Leveson Inquiry: Paul Dacre Repeats 'Mendacious Smears' Claim Against Hugh Grant

Mail Editor Refuses To Withdraw 'Mendacious Smears' Claim Against Hugh Grant

The editor-in-chief of Associated Newspapers today refused to withdraw an allegation that Hugh Grant made "mendacious smears", unless the actor withdrew his own suggestions that the group had been involved in phone hacking.

Paul Dacre told the Leveson Inquiry that Grant was "obsessed with trying to drag the Daily Mail into another newspaper's scandal".

He said he had had to issue the statement in November in order to "fight fire with fire".
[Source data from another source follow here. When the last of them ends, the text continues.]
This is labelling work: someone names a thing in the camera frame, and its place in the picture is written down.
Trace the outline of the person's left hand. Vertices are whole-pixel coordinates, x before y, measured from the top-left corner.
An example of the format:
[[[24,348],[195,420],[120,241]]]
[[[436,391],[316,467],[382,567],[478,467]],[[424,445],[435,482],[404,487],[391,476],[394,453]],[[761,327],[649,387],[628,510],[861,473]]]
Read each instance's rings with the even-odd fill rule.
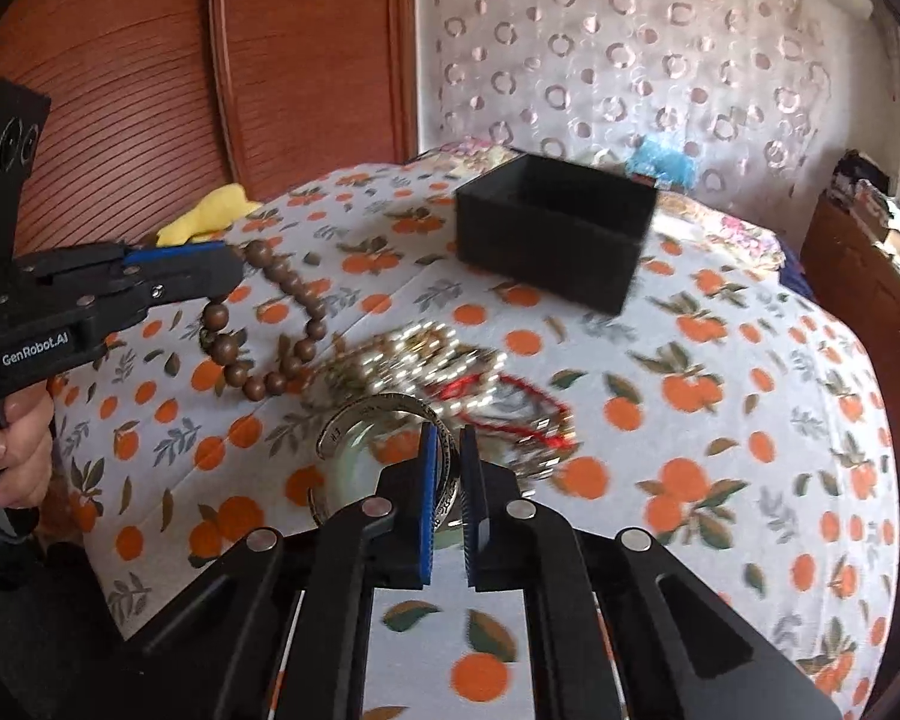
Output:
[[[52,424],[55,405],[45,382],[4,400],[0,427],[0,505],[32,509],[45,499],[52,481]]]

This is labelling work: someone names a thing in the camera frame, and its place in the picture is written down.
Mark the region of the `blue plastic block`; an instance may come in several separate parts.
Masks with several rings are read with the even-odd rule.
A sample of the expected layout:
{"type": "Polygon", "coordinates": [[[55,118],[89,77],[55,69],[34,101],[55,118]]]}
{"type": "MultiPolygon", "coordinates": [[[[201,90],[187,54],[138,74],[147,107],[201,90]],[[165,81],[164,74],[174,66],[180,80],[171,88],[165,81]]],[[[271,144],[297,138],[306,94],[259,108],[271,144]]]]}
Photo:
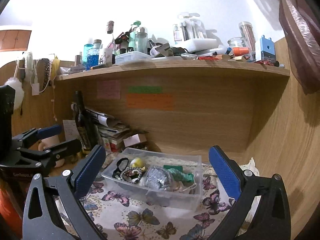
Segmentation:
{"type": "Polygon", "coordinates": [[[260,38],[260,51],[261,59],[263,61],[276,61],[276,51],[274,47],[274,42],[271,38],[266,38],[264,35],[260,38]]]}

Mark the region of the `silver sequin pouch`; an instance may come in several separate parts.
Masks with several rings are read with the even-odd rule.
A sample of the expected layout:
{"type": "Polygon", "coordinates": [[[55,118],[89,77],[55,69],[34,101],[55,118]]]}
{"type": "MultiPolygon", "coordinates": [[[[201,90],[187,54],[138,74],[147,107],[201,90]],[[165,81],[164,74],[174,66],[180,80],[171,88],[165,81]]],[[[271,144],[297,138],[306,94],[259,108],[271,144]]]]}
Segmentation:
{"type": "Polygon", "coordinates": [[[144,185],[151,189],[166,191],[173,180],[172,175],[166,169],[153,165],[145,175],[144,185]]]}

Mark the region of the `pink sticky note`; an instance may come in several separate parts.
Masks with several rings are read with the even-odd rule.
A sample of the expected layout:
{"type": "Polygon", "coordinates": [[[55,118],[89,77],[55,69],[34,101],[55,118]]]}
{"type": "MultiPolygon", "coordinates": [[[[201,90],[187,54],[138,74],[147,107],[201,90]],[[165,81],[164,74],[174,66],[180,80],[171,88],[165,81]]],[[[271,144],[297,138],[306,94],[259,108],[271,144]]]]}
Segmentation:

The editor of the Daily Mail was recalled to the inquiry to answer questions about Grant's claims that a story about his relationship with socialite Jemima Khan was likely to have come from illicit eavesdropping.

The story, published in the Mail on Sunday in February 2007, claimed Grant's relationship with Khan was being affected by telephone conversations he was having with a "plummy-voiced executive".

At the inquiry on Thursday Dacre repeated insistences that phone hacking had not taken place at Associated Newspapers, saying the group had already admitted the story was wrong and had paid modest damages to the actor.

David Sherborne, who is representing victims of phone hacking at the inquiry, said there were no fewer than eight references in the story to phones or phoning, and three or four references to the woman having a "plummy voice".

But Dacre told him: "This is three or four paragraphs in a 2,000 word piece."

He said they had admitted that part of the story was wrong, and had paid damages to Grant.

Dacre said at the time Grant had insisted he knew no such woman and no woman existed of that kind.

But the inquiry heard evidence was later produced that the woman with the "plummy voice" was Tricia Owen, an executive assistant to the president/CEO of Castle Rock Entertainment.

Dacre said: "Let's go back to the first day of the inquiry, it was an extraordinary occasion, there's never been an inquiry like this before, it was being televised, beamed around the world, it was a unique occasion.

"Grant, a poster boy for the Hacked Off campaign, is giving evidence on the first day, an international film star. He makes his allegation, it was not an innocent piece of evidence, it had been drawn out of him by the inquiry.

"He makes it. He had not included it in his witness statement. He knew, I would suggest, the damage it would cause. After all, allegations of phone hacking has closed down a newspaper that has resulted in the loss of work by hundreds and hundreds of journalists.

"It was explosive and it was toxic."

Dacre, the longest-serving Fleet Street editor, said Grant had made several suggestions previously that the newspaper was involved in hacking.

He told the inquiry he had to issue the statement accusing Grant of "mendacious smears" as a strong rebuttal of the suggestion.

Dacre added that his inquiries had found there was no phone hacking at Associated Newspapers.

He said: "All my inquiries, all the evidence that I have received and having spoken to the editors of my group, our group did not hack phones and I rather resent your continued insinuations that we did.

"I am satisfied that legitimate journalistic methods were used to obtain the source for the basis of these three paragraphs."

Earlier at the inquiry Heather Mills said that a message left on her phone by former husband Sir Paul McCartney appeared to have been listened to by journalists.

Mills said she was called by a Trinity Mirror employee who confronted her with the information from the messages. Counsel to the inquiry, Robert Jay QC, clarified that the person was not former Daily Mirror and News of the World editor Piers Morgan or anyone employed by him

Mills said she told the employee: "I promise you if you report this story, even though it's true, you've obtained this information illegally and I will do something about it."

The news story was not published, but the incident is now the subject of a police investigation into phone hacking.

Former News of the World news editor Ian Edmondson also gave evidence to the inquiry, in which he described the "culture of bullying" created at the newspaper by former editor Colin Myler.